May 2010|Vol 7|Issue 5

May 2010 | Volume 7 | Issue 5

 

Article
 
Differential Diagnosis of Ano Rectal Diseases
 



 


Dr.Anand Pd .Mirgary.
G.D. College Road,
Begusharai, Bihar.
Mobile: 09431861305

    Differential Diagnosis of Ano Rectal Diseases is clinically essential for every physician to offer prompt and fast recovery. Hemorrhoids, Fissures, Rectal abscess and Fistula in ano are very common disorders. To achieve comprehensive cure the typical symptoms of observation for patients suffering from ano rectal disease includes: bleeding, pain, discharge and itch. The following glimpses could help a physician to probe the ano rectal conditions

    Symptomatology of anorectal pathologies:
    1. Anal pain
    2. Bleeding per rectum
    3. Pus discharge from and around anus
    4. Anal pruritus
    5. Presence of swelling or lumps in or around anus
    6. Difficulty in passing stool
    Common anorectal Conditions
    1. Anal fissures
    2. Sentinel pile
    3. Fistula in ano and Ano Rectal Abscess
    4. Pilonidal Abscess
    5. Haemorrhoids
    6. Rectal Polyps

    Anal fissures
    Acute anal fissures are superficial and are usually multiple.Chronic anal fissures are mostly found on the posterior or anterior midline. They are often associated with pathologies like sentinel tags, anal papillae, fibrous polyps or hemorrhoids, poisoning and infection. Intense pain during defecation, H/o hard stool, with streaks of blood gives clues to the physician to confirm by local examination

    Sentinel pile
    Sentinel pile a hemorrhoid-like thickening of the mucous membrane at the lower end of an anal fissure.The swelling at the lower end of a chronic anal fissure, palpable as an anal mass, which may be the first or most prominent manifestation of a fissure, hence, a ‘sentinel’ This condition very often found clinically.
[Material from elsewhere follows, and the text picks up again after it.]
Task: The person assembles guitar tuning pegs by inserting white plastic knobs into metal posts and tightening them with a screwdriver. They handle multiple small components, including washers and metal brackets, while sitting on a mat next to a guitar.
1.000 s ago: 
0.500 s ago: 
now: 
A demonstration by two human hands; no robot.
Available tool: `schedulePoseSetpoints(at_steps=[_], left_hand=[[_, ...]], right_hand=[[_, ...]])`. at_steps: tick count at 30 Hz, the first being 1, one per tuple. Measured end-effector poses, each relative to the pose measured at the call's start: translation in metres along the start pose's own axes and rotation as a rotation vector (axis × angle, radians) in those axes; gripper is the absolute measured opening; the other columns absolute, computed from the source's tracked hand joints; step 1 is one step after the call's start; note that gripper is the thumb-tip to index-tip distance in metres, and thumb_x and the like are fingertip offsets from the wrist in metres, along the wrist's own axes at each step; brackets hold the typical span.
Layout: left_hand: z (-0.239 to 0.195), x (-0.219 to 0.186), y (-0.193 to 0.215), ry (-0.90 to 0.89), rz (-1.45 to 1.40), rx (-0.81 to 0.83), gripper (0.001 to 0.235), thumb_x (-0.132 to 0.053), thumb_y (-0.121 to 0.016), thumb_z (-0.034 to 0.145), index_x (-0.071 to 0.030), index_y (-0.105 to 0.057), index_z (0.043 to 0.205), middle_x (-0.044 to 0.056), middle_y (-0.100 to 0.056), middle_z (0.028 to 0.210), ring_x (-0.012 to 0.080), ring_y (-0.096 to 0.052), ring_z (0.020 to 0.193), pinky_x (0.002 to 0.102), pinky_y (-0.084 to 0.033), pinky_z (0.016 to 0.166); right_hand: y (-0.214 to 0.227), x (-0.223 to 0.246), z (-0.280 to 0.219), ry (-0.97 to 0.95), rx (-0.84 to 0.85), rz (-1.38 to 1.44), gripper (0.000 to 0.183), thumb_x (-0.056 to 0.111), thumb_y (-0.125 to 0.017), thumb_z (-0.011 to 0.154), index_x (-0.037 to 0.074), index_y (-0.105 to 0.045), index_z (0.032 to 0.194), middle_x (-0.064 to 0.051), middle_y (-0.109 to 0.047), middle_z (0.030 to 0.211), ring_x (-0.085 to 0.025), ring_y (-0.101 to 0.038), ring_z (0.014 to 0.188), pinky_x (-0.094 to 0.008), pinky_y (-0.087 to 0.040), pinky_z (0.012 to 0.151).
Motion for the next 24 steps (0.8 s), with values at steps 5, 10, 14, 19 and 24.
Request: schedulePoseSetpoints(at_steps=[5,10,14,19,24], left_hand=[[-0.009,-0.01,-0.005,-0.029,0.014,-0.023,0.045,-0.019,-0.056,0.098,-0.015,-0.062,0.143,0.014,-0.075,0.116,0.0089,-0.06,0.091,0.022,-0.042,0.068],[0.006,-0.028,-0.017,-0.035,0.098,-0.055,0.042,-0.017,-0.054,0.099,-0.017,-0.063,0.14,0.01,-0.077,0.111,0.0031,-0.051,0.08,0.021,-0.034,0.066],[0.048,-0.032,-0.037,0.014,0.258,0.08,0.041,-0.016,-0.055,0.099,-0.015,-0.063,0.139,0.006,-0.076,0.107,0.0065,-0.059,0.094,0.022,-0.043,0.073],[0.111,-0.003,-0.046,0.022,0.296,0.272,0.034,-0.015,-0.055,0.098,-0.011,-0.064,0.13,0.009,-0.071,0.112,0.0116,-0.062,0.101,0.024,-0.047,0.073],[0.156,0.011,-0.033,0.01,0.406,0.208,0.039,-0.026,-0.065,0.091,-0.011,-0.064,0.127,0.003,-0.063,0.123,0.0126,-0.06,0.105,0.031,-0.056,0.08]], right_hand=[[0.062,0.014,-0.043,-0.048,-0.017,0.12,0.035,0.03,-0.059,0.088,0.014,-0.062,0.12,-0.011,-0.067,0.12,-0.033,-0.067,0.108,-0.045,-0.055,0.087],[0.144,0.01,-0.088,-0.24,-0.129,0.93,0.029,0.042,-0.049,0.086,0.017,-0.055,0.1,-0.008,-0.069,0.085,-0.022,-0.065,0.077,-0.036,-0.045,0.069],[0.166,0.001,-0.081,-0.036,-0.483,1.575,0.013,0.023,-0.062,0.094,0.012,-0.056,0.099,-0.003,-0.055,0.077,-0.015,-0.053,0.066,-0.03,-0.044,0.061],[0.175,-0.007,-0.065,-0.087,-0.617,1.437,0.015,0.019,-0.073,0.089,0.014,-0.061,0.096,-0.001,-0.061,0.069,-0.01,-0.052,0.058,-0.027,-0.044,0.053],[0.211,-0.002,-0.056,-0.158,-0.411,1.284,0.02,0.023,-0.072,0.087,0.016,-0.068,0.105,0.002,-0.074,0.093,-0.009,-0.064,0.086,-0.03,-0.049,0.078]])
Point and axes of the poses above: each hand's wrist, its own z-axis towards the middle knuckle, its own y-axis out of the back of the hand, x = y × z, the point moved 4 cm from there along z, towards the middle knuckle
    Fistula in ano and Ano Rectal Abscess
    The anorectal area may be involved in several infectious and inflammatory processes. Abscesses often have their origin in an infection in the anal glands. The suppurative process then tracks through the various planes in the anorectal region. The infection can present at the anal verge as a perianal abscess.

    Fissure in Ano
    Fistula in Ano



    Pilonidal Abscess
    A pilonidal cyst develops along the coccyx near the cleft of the buttocks. These cysts usually contain hair and skin debris. The term pilonidal is derived from the Latin words pilus (hair) and nidus (nest). Individuals with a pilonidal cyst may not have any symptoms at all, whereas others may develop an infection of the cyst with associated pain and inflammation. The treatment and management of pilonidal cysts depends on many factors, including the presence of symptoms and the extent of the disease. Recurrence of pilonidal cysts is common.

    Haemorrhoids
    Haemorrhoids are varicose veins. External haemorrhoids originate below the anorectal line and are covered by anal skin. When uncomplicated, they may not be visible at rest, but a thrombosed haemorrhoid presents as a painful, bluish, shiny, ovoid mass at the anal margin. Flabby or fibrotic skin tags may mark the location of previously thrombosed or inflamed haemorrhoids.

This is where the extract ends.